The students think so, too.

“I don’t feel like [precept] is that different than it would be if we were on campus,” Katz said. According to Katz, students still argue and augment each other’s interpretations of the texts — that much, at least, hasn’t changed.

And HUM students are still talking about the course outside of class, in group chats and FaceTime calls.

“The mini-discussions we have in the group chats signify that if we were on campus, we’d be talking about these [books] a lot,” Katz said.

But there is more to HUM than the lectures, precepts, and readings. Each year, a community grows up around the sequence. Feeney remembered the little knots of students who, after precepts, would sit under a tree and discuss Aeschylus or Homer. HUM students usually stick together after their two semesters, often taking more classes throughout the rest of their undergraduate career with their former HUM classmates.
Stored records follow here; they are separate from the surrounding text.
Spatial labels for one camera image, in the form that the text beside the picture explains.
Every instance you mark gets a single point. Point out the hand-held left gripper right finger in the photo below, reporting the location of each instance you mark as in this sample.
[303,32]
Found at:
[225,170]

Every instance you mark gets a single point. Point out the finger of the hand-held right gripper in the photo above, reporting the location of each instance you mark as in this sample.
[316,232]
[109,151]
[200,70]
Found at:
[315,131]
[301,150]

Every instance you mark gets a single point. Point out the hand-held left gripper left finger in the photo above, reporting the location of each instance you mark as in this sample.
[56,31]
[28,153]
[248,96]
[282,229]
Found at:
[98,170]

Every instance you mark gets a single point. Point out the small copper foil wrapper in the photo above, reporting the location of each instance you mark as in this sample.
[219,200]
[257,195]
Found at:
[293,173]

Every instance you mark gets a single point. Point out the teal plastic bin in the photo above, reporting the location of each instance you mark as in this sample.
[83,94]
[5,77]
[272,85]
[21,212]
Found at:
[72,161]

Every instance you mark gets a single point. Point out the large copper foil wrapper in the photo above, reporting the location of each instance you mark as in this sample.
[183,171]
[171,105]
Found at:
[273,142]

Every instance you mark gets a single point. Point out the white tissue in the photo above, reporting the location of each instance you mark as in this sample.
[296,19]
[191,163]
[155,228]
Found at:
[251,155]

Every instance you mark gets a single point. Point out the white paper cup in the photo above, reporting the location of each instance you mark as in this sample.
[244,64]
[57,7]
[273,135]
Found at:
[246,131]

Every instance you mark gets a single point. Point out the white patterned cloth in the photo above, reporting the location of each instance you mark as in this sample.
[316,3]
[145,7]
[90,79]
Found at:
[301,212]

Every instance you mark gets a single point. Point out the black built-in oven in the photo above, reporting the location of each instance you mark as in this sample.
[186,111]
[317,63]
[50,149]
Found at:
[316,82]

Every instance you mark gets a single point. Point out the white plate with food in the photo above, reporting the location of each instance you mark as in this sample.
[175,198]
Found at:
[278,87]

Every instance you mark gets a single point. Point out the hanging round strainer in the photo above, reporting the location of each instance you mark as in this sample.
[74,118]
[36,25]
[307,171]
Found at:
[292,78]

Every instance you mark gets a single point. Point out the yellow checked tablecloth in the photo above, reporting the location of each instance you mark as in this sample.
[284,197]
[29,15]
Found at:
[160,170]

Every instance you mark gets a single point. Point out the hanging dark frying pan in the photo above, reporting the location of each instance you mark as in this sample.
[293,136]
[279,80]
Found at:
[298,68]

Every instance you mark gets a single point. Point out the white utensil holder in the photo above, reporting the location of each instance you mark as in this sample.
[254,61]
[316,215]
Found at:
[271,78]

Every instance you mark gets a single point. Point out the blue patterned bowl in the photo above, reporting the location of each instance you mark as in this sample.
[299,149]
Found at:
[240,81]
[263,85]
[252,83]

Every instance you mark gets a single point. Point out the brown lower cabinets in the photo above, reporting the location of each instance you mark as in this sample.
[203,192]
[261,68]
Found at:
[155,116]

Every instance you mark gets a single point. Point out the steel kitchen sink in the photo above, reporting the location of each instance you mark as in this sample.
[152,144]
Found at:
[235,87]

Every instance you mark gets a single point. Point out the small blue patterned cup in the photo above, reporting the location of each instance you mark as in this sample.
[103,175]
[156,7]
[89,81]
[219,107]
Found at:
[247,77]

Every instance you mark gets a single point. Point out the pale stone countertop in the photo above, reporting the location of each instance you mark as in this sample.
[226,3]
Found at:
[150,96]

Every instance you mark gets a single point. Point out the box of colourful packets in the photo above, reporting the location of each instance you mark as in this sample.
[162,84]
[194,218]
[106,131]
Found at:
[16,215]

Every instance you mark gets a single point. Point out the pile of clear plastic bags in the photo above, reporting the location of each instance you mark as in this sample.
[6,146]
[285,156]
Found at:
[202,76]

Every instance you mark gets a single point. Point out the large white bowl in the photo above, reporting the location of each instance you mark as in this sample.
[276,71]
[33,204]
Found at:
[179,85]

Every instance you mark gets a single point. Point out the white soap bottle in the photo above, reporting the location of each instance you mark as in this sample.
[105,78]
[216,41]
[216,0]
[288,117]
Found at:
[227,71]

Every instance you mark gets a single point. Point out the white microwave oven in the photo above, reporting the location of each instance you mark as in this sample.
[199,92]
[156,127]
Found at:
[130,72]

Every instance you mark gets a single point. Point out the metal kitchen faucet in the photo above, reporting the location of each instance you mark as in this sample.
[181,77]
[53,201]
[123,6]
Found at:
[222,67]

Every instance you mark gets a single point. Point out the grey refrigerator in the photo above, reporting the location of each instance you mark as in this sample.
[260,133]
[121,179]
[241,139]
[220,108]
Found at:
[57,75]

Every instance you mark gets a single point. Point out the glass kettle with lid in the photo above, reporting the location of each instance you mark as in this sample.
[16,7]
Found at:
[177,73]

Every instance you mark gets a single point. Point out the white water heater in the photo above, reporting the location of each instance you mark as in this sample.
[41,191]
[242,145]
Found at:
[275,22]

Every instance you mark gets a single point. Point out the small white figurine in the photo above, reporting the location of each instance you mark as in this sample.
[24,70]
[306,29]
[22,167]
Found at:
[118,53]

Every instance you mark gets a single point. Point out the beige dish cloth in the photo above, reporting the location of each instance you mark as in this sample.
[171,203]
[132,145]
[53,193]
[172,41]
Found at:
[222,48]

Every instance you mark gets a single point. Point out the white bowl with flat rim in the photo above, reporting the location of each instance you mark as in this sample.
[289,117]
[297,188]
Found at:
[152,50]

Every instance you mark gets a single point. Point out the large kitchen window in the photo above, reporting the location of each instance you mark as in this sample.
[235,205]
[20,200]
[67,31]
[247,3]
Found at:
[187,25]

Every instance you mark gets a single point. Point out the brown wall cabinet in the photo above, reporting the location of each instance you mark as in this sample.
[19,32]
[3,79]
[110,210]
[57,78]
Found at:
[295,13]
The team of professors anticipated difficulty in creating this community and so added new features to bring students together.

On Wednesday mornings there are additional live meetings, outside of the three recorded lectures and Zoom precepts. These sessions are unstructured, a versatile time to augment the HUM curriculum: sessions thus far have covered how to write a paper, variances between different translations of the same text, and modern adaptations of ancient drama.

The class usually bleeds out beyond the classroom in ways that are now impossible. By this point in the semester, the group would have traveled together to New York to see a play and would have toured the University Art Museum. The fall after the sequence, the class takes a trip to Athens and Rome; last year’s group has already missed out on this trip, and this year’s chances hang in the balance. So with lectures remote and all trips impossible, Wednesday mornings are the only time when all the students in the class come together.

As for diversity and inclusion in the classroom, the professors have pushed to institutionalize and standardize conversations surrounding race, gender, and sexuality, making these topics more central to the HUM experience. Benjamin Morison, philosophy professor and HUM lecturer, along with former HUM professor Beatrice Kitzinger, are running optional meetings every other Thursday evening to discuss social justice in the readings for the sequence.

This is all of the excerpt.